The ministry of Compassion, Peace and Justice encompasses many different aspects of the Presbyterian Church (U.S.A.) Whether addressing issues around the rights of farmworkers, responding to a natural disaster or helping communities help themselves, our ultimate goal is to bring people together to reach those in need and share God’s wonderful love.
Our church participates in both the One Great Hour of Sharing and in the Peacemaking offering of the Presbyterian Church (USA) in support of the ministries of the larger church which individual churches cannot offer on their own. Additionally we have a food pantry and provided the entrée meals bimonthly for the ecumenical feeding ministry at St. Anne’s in Brentwood. Additionally, our Matthew 25 Deacons ministry reaches out with compassion to the needs within and outside of our faith community. Love is an action verb that requires good stewardship of our time, talents, and treasures.

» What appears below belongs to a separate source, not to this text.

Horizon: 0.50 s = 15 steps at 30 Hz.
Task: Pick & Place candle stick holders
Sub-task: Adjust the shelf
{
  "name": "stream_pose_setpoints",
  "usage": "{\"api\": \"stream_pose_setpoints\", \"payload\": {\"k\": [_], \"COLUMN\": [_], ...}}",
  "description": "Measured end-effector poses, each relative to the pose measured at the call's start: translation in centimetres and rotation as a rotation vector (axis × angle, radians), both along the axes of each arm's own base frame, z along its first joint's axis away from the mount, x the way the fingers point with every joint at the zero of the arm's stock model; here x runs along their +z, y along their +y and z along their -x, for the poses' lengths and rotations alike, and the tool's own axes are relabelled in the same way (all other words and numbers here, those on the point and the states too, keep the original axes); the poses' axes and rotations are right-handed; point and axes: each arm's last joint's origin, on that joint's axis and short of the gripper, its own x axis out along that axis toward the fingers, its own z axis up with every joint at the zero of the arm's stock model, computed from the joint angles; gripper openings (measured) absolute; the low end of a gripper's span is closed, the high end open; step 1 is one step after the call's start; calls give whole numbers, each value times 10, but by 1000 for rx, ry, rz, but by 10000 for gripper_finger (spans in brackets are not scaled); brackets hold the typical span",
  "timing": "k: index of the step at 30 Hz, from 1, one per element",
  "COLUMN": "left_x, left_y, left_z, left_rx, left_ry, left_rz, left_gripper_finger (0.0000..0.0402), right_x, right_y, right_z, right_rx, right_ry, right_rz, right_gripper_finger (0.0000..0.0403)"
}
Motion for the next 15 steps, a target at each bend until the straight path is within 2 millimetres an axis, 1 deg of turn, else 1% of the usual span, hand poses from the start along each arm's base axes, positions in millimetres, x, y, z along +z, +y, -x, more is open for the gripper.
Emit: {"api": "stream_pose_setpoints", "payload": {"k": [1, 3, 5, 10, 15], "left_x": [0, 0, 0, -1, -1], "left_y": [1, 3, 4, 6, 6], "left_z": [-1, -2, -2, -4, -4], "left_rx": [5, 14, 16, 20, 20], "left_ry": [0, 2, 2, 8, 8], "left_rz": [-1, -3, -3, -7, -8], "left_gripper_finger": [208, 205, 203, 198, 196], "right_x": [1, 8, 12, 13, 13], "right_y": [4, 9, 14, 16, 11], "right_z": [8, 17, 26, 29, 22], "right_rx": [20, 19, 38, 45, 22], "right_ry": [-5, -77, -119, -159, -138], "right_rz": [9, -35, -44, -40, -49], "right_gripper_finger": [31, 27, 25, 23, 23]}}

When asked what was the greatest commandment Jesus responded – “’You shall love the Lord your God with all your heart, and with all your soul, and with all your mind.’ This is the greatest and first commandment. And a second is like it: ‘You shall love your neighbor as yourself.’ Matthew 22: 37-39
A small group of faithful believers gathered by the labyrinth preparing to enter the winding path leading to its center. This symbolic pilgrimage in prayer is an ancient tool to facilitate the quieting of one’s heart that one may swell at its center in stillness before the presence of God.
The journey toward the center is a pathway of confession, a time of surrendering the stress of the day, of letting go by grace of all the things that burden and limit us. With thanksgiving and holy anticipation we stand humbly at the center in God’s abiding love. We lift our hearts, by the ministry of the Holy Spirit, in supplication and expectation. Here we receive by faith the guidance.
Here is the center we turn our heart toward others as we lift up prayers of intercession for our world, the church, and those whom God places in our hearts. Returning to silence we prepare to return to the ordinary experiences of life. With the words of the Lord’s Prayer meditatively spoken in silence we begin the journey outward. Slowly we follow the winding turns preparing to return to the living of each ordinary day in the presence of God as we follow our Lord Jesus Christ that by grace we may remember always “to act justly and to love mercy and to walk humbly with (our) God.” Micah 6: 8
Our next Labyrinth Prayer Service is on August 12, 2015. All are welcome.